Exercise brief
Print exactly the lines below between the line holding "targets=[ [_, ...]" and the line holding "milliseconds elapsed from", inclusive, and nothing more.

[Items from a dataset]
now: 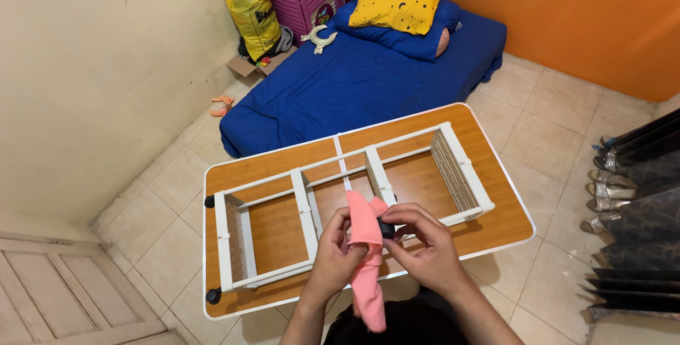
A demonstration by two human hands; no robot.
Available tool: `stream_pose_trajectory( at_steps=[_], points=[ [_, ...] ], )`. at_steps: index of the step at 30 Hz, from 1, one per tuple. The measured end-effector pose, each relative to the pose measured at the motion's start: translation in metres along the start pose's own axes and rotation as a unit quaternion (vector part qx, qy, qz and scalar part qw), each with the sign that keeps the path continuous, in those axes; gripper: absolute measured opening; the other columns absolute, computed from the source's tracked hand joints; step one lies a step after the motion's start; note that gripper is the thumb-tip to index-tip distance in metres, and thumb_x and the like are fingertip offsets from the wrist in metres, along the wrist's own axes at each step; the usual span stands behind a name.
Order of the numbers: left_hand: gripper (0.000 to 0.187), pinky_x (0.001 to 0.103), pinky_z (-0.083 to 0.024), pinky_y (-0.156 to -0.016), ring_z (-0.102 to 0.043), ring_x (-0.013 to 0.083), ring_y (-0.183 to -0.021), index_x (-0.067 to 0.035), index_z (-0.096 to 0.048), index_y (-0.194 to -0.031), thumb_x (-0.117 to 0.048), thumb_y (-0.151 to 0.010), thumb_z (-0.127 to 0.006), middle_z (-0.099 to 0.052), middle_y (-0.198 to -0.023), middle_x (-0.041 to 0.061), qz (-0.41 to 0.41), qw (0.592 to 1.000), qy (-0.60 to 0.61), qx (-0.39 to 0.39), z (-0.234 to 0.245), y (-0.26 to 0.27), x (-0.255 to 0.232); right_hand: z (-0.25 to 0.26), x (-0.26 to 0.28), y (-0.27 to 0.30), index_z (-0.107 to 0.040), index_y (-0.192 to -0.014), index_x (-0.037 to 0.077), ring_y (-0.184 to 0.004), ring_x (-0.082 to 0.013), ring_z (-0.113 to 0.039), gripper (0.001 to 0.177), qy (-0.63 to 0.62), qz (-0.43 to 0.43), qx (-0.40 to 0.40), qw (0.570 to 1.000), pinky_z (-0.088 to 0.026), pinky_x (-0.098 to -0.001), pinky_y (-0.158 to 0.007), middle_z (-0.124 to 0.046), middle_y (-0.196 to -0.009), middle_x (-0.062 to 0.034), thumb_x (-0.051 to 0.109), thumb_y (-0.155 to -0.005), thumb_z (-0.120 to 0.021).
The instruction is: The person attaches black caster wheels to the corners of a white plastic shelving unit using a pink cloth to grip the parts. They wipe the frame and install each wheel one at a time, then flip the unit to check the underside.
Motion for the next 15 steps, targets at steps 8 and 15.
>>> stream_pose_trajectory(
  at_steps=[8,15],
  points=[
    [0.028,0.025,-0.054,-0.075,-0.063,0.0113,-0.087,0.006,-0.065,-0.123,0.002,-0.096,-0.063,-0.062,-0.112,0.008,-0.078,0.997,-0.017,-0.007,-0.023,-0.019,-0.002,0.027,0.005,-0.028,-0.074,-0.106,0.005,-0.104,-0.0165,-0.070,0.033,0.064,0.035,0.038,0.997,-0.060,-0.0274,-0.079,-0.068,-0.115,-0.0068,-0.006,-0.076,-0.079],
    [0.021,0.028,-0.052,-0.092,-0.063,0.0138,-0.104,0.007,-0.067,-0.118,-0.003,-0.100,-0.062,-0.063,-0.114,0.008,-0.129,0.988,-0.044,-0.070,-0.031,-0.038,0.013,0.040,-0.012,-0.044,-0.067,-0.108,0.002,-0.085,-0.0116,-0.068,0.034,0.007,-0.031,0.104,0.994,-0.059,-0.0261,-0.071,-0.068,-0.113,-0.0060,-0.004,-0.077,-0.079]
  ],
)
Point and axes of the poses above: each hand's wrist, its own y-axis away from the middle knuckle, its own z-axis out of the back of the hand, x = y × z, the point moved 5 cm from there along -y, towards the middle knuckle
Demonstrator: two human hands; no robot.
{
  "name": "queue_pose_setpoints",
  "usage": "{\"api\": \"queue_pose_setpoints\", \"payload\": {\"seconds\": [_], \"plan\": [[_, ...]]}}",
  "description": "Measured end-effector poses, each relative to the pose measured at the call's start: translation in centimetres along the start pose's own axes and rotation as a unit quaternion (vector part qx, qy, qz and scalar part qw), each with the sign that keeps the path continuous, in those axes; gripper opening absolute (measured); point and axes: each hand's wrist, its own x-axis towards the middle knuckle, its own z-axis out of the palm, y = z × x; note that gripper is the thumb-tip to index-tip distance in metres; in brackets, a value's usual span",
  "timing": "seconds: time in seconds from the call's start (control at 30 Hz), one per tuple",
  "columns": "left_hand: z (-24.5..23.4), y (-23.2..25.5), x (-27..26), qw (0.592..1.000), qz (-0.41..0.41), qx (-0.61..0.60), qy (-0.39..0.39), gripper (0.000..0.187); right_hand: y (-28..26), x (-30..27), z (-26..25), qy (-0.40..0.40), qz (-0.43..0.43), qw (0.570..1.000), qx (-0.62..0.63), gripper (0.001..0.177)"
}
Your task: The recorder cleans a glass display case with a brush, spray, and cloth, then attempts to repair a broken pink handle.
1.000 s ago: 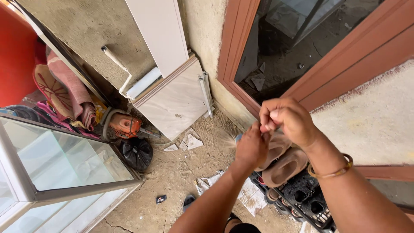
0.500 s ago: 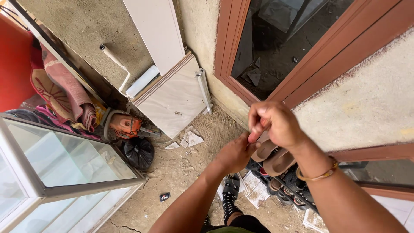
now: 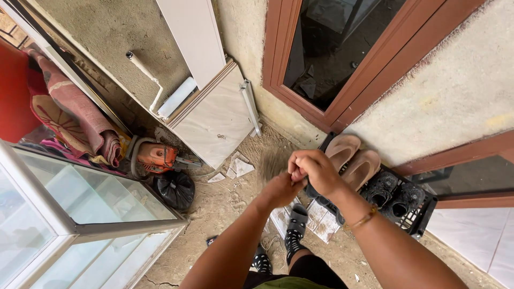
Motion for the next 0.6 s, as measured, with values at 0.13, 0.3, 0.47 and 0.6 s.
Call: {"api": "queue_pose_setpoints", "payload": {"seconds": [0.13, 0.3, 0.47, 0.6], "plan": [[-0.5, 1.1, -4.1, 0.999, 0.026, 0.007, -0.018, 0.063, -4.2, -1.5, 1.1, 0.014, 0.010, 0.999, 0.040, 0.036], [-3.6, 7.0, -8.0, 0.997, 0.068, -0.012, 0.031, 0.057, -11.4, -2.3, 0.5, 0.023, -0.063, 0.993, 0.101, 0.038], [-1.5, 6.5, -5.6, 0.993, 0.087, -0.018, 0.081, 0.056, -10.1, -3.0, 0.0, 0.023, -0.065, 0.996, 0.049, 0.037], [5.0, 0.6, -2.3, 0.989, 0.097, -0.085, 0.066, 0.053, -2.2, -4.6, 0.5, 0.016, -0.007, 1.000, -0.020, 0.035]]}}
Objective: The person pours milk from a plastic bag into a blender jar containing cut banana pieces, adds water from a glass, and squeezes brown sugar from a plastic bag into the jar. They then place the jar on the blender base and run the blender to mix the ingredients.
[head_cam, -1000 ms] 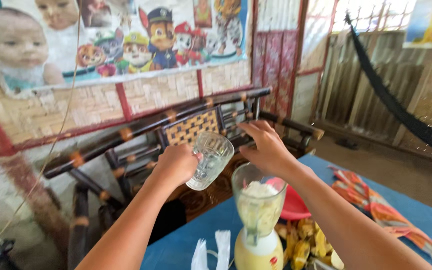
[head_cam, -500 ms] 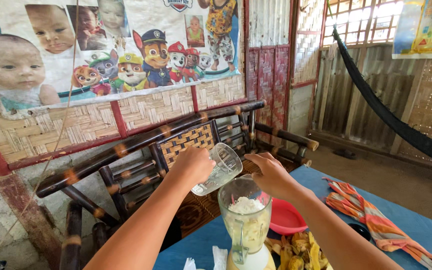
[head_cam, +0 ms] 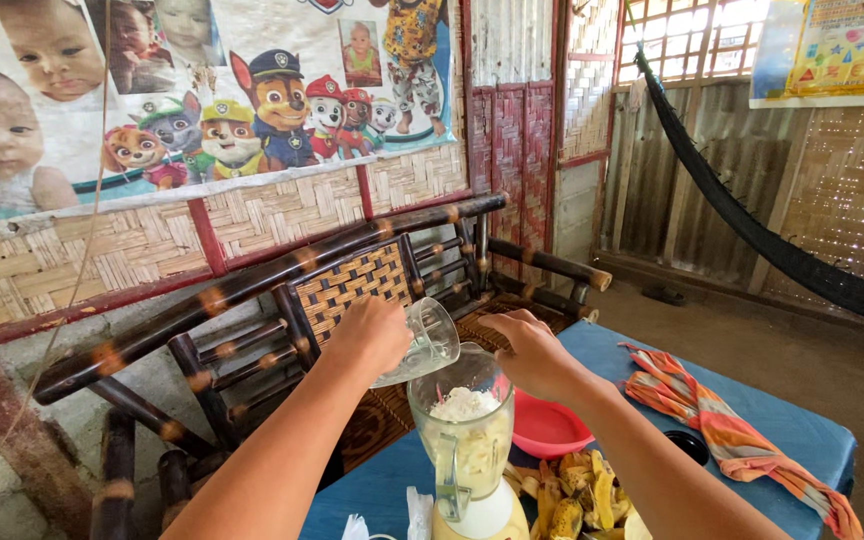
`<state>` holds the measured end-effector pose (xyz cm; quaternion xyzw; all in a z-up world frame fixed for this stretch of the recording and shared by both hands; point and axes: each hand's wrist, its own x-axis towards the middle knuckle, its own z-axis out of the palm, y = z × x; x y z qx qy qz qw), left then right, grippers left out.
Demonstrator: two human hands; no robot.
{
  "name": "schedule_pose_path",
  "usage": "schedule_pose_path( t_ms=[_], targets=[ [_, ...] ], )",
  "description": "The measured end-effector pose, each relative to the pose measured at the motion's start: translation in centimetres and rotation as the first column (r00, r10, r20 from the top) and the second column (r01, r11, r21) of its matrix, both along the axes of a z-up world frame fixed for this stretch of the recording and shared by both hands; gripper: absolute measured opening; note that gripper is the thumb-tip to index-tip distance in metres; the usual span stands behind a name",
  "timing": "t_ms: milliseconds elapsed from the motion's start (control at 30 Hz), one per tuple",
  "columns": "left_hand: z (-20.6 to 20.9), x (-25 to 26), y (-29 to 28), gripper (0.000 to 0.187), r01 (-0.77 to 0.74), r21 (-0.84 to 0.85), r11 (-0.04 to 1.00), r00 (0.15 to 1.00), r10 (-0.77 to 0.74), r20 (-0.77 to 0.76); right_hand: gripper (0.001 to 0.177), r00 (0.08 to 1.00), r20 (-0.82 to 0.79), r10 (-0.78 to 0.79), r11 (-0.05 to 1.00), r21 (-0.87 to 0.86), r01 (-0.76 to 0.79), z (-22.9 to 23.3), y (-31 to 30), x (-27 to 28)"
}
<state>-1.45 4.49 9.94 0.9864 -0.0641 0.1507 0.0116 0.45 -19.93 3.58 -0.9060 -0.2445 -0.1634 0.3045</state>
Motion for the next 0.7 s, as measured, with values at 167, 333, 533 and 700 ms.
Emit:
schedule_pose_path(
  t_ms=[167,333,533,700],
  targets=[
    [0.1,-0.2,-0.6,0.027,-0.01,0.152,0.988,0.997,0.022,-0.078,0.062,1.0,-0.024,0.009,1.0,0.001,-0.009,0.0,0.3,-0.3],
    [-0.2,-0.6,-1.1,0.019,-0.008,0.183,0.983,1.0,0.011,-0.016,0.061,1.0,-0.01,0.02,1.0,0.017,-0.02,-0.4,0.6,-0.4],
    [-0.1,-1.0,-1.3,0.017,-0.003,0.177,0.984,1.0,0.004,-0.009,0.06,0.999,0.021,0.035,0.999,0.018,-0.035,-0.8,0.5,-0.1],
    [0.2,-1.1,-2.0,0.017,-0.004,0.207,0.978,1.0,0.003,0.002,0.06,0.999,0.02,0.035,0.999,0.013,-0.035,-0.9,0.5,-0.2]
  ],
)
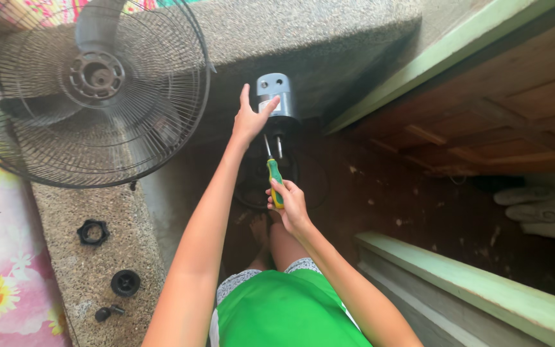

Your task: The person uses a screwdriver to remove and reinsert screws into the fan motor housing. They repeatedly loosen and tighten the screws on the motor casing while handling small black plastic parts on the countertop.

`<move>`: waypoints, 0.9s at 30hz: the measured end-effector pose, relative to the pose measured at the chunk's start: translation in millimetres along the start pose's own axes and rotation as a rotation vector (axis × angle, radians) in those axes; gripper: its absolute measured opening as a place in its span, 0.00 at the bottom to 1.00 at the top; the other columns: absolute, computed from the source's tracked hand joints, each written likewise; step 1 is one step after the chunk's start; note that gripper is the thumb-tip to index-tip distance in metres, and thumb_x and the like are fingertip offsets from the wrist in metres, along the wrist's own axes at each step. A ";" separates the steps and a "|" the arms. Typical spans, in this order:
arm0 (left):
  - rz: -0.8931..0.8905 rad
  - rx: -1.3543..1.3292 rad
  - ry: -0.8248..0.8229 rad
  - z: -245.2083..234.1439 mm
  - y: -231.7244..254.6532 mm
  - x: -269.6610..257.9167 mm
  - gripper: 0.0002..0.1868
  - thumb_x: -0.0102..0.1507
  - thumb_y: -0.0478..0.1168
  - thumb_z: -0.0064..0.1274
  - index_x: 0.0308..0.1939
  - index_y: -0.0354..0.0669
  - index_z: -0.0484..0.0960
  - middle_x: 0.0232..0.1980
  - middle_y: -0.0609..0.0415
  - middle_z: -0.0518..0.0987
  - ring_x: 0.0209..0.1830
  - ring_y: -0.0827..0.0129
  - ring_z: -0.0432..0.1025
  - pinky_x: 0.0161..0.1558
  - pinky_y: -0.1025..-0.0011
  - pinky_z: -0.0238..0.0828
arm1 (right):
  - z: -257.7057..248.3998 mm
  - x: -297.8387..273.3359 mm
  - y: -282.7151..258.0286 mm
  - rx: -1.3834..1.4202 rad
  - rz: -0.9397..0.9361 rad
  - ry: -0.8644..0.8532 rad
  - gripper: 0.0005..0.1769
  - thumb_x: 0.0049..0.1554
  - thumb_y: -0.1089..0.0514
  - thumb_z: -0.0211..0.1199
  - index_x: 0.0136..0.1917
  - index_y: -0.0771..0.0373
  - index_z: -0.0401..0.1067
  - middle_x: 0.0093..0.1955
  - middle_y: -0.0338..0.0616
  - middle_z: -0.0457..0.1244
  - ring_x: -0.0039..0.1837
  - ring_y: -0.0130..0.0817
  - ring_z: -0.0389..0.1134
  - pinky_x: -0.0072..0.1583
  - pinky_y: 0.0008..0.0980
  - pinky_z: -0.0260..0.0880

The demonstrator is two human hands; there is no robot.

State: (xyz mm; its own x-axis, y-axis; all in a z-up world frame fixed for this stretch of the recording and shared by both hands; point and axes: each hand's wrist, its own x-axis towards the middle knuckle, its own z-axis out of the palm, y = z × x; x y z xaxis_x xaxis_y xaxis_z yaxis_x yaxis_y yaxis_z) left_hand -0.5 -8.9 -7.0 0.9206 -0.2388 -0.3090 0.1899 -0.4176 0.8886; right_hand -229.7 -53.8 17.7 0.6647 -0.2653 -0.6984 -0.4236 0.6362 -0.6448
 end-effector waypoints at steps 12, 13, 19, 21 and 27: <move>-0.304 -0.018 -0.013 7.5 25.5 37.9 0.51 0.44 0.71 0.65 0.51 0.26 0.81 0.53 0.35 0.82 0.54 0.55 0.81 0.54 0.65 0.75 | -0.9 13.9 -43.0 0.059 -0.081 -0.053 0.14 0.61 0.52 0.64 0.47 0.67 0.70 0.37 0.45 0.65 0.35 0.26 0.64 0.37 0.28 0.67; -0.319 -0.041 -0.032 6.9 28.4 38.8 0.48 0.43 0.71 0.64 0.47 0.29 0.85 0.50 0.37 0.84 0.52 0.56 0.82 0.52 0.64 0.75 | 1.1 10.5 -50.1 0.025 -0.091 -0.046 0.15 0.61 0.51 0.63 0.47 0.67 0.70 0.37 0.45 0.65 0.34 0.25 0.64 0.36 0.28 0.67; -0.321 0.025 0.008 13.3 41.6 39.4 0.48 0.47 0.72 0.65 0.46 0.26 0.84 0.51 0.36 0.83 0.51 0.58 0.80 0.53 0.64 0.75 | 11.3 -39.9 -82.9 -0.851 -0.719 0.274 0.16 0.60 0.52 0.65 0.54 0.67 0.74 0.42 0.55 0.71 0.45 0.43 0.75 0.47 0.40 0.74; -0.341 -0.020 -0.027 15.2 43.6 40.5 0.46 0.46 0.71 0.64 0.46 0.29 0.86 0.52 0.38 0.83 0.51 0.59 0.80 0.52 0.62 0.75 | 13.8 -39.8 -96.8 -0.908 -0.888 0.364 0.16 0.60 0.55 0.65 0.56 0.67 0.72 0.47 0.57 0.69 0.48 0.53 0.73 0.49 0.45 0.72; -0.318 -0.011 -0.015 14.0 41.5 38.9 0.46 0.47 0.71 0.63 0.46 0.29 0.86 0.52 0.38 0.84 0.52 0.60 0.80 0.54 0.63 0.74 | 12.8 -25.9 -112.3 -1.049 -0.895 0.423 0.18 0.59 0.56 0.65 0.58 0.67 0.69 0.51 0.57 0.67 0.49 0.58 0.71 0.49 0.49 0.72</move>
State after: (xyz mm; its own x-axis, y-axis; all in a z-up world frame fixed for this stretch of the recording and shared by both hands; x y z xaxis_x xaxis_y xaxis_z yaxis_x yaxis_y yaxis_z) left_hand 38.3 -47.8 13.1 0.8095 -0.1110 -0.5765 0.4707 -0.4641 0.7504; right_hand -191.5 -109.1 112.1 0.7941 -0.5920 0.1374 -0.3421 -0.6223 -0.7041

Task response
  "usage": "schedule_pose_path( t_ms=[_], targets=[ [_, ...] ], )",
  "description": "The measured end-effector pose, each relative to the pose measured at the motion's start: translation in centimetres and rotation as the first column (r00, r10, r20 from the top) and the second column (r01, r11, r21) of its matrix, both along the axes of a z-up world frame fixed for this stretch of the recording and shared by both hands; gripper: absolute measured opening; note that gripper is the thumb-tip to index-tip distance in metres; the usual span stands behind a name",
  "timing": "t_ms: milliseconds elapsed from the motion's start (control at 30 Hz), one per tuple",

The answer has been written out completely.